Opinion
October 20, 1970
Order entered April 24, 1970, unanimously modified on the law to dismiss the second alleged cause of action, and otherwise affirmed, without costs and without disbursements. The disclaimer clause contained in the written contract of sale renders insupportable the said second cause of action framed to recover damages for alleged fraudulent misrepresentations inducing the purchase of an apartment development. The plain and unambiguous wording of the disclaimer clause precludes the plaintiff (purchaser) from claiming that it entered into the contract in reliance on fraudulent representations of the defendant's (seller) intent at the time of the sale. As a matter of fact, the purchaser eschews any claim of oral misrepresentations and, in any event, it expressly covenanted that, in arriving at the decision to purchase, it did not rely upon any representations or statements by seller excepting those embodied in the contract.
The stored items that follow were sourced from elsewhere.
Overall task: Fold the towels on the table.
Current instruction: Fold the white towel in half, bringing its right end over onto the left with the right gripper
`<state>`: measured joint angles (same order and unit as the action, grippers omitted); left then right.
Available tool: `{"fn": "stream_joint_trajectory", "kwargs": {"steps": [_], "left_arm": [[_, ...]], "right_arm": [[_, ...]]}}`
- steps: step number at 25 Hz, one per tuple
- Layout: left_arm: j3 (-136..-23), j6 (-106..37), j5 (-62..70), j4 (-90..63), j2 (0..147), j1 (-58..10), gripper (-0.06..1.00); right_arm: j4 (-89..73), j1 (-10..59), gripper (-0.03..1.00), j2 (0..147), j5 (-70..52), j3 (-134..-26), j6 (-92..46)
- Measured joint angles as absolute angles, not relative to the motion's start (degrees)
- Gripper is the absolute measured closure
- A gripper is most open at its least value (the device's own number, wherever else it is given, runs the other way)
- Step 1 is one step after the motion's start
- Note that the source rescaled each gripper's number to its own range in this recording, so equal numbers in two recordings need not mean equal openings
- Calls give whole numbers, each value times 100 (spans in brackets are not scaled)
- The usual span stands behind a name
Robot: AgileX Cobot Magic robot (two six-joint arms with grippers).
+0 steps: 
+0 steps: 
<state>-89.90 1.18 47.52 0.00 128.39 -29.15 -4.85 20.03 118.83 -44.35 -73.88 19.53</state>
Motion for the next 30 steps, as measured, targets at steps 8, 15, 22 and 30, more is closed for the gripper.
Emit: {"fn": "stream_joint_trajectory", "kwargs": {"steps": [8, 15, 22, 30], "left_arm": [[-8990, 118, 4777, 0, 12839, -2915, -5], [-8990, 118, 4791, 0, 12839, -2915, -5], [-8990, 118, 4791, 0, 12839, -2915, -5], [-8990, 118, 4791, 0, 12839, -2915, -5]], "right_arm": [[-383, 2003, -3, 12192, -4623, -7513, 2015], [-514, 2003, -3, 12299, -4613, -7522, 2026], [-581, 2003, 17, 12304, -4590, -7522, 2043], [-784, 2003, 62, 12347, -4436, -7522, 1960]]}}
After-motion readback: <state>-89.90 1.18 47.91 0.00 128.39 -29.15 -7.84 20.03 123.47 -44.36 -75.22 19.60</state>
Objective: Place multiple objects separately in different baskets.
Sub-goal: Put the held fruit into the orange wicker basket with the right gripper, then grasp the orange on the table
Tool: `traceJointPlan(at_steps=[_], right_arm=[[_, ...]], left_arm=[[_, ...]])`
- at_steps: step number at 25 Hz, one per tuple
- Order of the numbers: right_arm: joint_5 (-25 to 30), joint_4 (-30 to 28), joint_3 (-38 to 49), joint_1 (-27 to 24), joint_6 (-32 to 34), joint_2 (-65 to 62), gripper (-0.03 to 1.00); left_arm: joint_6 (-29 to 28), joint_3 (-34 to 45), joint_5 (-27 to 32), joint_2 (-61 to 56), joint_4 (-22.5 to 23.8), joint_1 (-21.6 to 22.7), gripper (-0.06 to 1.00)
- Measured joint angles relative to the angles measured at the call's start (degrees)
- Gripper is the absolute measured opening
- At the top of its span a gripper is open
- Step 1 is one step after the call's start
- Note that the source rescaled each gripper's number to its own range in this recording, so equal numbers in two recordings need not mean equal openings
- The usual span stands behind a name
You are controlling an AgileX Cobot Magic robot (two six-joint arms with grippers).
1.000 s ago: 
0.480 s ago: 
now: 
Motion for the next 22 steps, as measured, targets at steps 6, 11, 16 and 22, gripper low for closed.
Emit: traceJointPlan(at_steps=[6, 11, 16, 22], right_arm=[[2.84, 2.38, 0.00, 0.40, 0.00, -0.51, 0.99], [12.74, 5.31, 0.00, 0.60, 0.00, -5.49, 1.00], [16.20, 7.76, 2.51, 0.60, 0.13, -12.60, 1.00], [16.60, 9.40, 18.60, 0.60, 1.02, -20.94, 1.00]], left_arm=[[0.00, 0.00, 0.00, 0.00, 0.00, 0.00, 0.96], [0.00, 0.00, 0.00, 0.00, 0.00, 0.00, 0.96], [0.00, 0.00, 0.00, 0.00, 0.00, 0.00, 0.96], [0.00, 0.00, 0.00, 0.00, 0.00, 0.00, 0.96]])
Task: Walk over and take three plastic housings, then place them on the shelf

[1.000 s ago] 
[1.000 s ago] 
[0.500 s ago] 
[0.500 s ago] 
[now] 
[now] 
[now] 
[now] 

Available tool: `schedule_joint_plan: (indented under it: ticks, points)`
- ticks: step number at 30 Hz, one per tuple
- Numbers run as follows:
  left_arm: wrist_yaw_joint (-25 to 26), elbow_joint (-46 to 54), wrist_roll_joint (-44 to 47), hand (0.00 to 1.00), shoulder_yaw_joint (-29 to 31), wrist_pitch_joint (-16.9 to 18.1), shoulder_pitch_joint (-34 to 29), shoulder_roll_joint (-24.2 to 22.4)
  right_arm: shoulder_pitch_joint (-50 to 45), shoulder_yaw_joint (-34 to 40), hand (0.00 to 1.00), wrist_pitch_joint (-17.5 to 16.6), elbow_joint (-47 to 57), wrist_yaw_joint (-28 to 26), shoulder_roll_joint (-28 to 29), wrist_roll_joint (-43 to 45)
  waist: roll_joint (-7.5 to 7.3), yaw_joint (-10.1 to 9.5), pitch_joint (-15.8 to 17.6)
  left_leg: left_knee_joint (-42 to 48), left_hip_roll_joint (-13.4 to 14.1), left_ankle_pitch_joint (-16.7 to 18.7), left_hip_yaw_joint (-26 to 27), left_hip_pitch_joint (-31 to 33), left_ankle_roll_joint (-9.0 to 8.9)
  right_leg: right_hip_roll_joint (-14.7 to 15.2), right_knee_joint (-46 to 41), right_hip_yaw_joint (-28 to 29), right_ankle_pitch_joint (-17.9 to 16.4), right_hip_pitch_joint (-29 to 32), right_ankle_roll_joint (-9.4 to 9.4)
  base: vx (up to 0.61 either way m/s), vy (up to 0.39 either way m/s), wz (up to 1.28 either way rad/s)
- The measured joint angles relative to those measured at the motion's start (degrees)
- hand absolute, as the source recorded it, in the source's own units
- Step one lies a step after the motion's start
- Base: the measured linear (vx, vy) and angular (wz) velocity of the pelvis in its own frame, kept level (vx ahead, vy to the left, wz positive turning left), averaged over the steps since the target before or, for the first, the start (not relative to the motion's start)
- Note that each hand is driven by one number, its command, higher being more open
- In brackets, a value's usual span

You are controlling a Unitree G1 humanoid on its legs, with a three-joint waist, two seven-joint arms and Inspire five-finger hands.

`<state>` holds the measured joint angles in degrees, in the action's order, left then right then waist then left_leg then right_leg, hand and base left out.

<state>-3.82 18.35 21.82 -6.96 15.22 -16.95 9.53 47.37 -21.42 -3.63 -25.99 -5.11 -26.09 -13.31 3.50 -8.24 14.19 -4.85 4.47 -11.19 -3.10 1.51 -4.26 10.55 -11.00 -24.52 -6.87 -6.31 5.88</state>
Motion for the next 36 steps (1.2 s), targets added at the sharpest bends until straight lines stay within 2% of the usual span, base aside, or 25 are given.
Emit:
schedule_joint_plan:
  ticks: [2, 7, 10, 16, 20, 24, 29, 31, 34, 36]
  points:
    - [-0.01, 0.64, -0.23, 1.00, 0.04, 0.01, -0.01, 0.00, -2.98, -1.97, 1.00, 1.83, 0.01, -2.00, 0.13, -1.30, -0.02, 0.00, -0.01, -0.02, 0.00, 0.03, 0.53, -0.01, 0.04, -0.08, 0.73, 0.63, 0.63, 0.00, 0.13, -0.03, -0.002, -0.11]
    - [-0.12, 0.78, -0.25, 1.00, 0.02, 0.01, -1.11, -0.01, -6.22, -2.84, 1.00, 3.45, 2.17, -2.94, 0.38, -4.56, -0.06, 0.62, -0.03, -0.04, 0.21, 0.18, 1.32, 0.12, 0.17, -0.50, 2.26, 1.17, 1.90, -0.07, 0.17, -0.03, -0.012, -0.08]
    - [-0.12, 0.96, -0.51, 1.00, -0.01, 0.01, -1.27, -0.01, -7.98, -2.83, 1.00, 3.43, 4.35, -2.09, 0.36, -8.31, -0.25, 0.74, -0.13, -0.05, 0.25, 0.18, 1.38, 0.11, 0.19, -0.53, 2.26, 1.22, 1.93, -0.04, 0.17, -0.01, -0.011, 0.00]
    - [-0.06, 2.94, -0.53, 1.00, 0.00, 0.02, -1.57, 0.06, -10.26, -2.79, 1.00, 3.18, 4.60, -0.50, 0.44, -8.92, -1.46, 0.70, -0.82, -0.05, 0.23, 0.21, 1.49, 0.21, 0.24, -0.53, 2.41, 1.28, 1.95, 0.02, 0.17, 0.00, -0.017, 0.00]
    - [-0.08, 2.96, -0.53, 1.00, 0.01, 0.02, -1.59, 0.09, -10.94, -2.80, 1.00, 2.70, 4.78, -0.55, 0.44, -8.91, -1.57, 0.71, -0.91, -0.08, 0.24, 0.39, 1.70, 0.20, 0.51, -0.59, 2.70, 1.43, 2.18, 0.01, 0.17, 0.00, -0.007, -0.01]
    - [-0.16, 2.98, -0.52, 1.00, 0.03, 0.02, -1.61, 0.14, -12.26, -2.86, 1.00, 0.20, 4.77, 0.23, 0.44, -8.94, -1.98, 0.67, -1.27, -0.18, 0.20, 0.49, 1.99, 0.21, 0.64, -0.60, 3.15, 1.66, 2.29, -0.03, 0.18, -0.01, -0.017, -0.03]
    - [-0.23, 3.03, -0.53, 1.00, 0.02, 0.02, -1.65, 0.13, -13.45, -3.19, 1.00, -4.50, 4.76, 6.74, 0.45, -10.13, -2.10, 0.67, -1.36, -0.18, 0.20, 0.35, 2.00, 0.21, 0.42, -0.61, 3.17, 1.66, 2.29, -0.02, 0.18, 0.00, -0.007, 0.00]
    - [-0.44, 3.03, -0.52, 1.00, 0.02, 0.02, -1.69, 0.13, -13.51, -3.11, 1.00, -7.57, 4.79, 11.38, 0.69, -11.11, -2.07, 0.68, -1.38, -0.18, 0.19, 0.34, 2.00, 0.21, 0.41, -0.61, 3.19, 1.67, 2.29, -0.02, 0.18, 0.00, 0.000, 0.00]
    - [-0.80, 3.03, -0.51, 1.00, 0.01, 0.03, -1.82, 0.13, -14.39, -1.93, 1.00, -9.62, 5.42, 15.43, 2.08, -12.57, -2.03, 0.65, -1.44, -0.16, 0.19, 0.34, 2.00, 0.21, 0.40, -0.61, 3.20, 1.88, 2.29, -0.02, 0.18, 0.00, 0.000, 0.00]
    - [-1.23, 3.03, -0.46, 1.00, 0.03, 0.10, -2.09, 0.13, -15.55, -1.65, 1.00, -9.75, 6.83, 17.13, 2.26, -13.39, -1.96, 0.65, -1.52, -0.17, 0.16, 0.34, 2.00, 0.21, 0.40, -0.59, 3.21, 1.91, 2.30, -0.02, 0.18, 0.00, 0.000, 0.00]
The particular representations set forth in the contract and allegedly relied on by the purchaser as the basis for its second cause of action are in truth nothing more than contractual undertakings on the part of the seller. By virtue of the wording of the clause, the purchaser is conclusively deemed to have relied upon such contractual undertakings in their expressed and legal import and to have accepted them as the limit of the seller responsibility. The purchaser may not properly claim that these contractual undertakings may be broadened into misrepresentations of the seller's intent. The purchaser, in accordance with the wording and intent of the disclaimer clause, is properly to be relegated to the appropriate remedy for the alleged breach of the contractual undertakings as set forth in its first cause of action. If the language used in this specific disclaimer is held not to sufficiently estop the purchaser from claiming that it entered into the contract because of fraudulent misrepresentations of the seller's intent, then no language can accomplish that purpose. "To hold otherwise would be to say that it is impossible for two businessmen dealing at arm's length to agree that the buyer is not buying in reliance on any representations of the seller as to a particular fact." ( Danann Realty Corp. v. Harris, 5 N.Y.2d 317, 323; see, also, Seaman-Andwall Corp. v. Wright Mach. Corp., 31 A.D.2d 136.)
Concur — Eager, J.P., Capozzoli, McGivern and Markewich, JJ.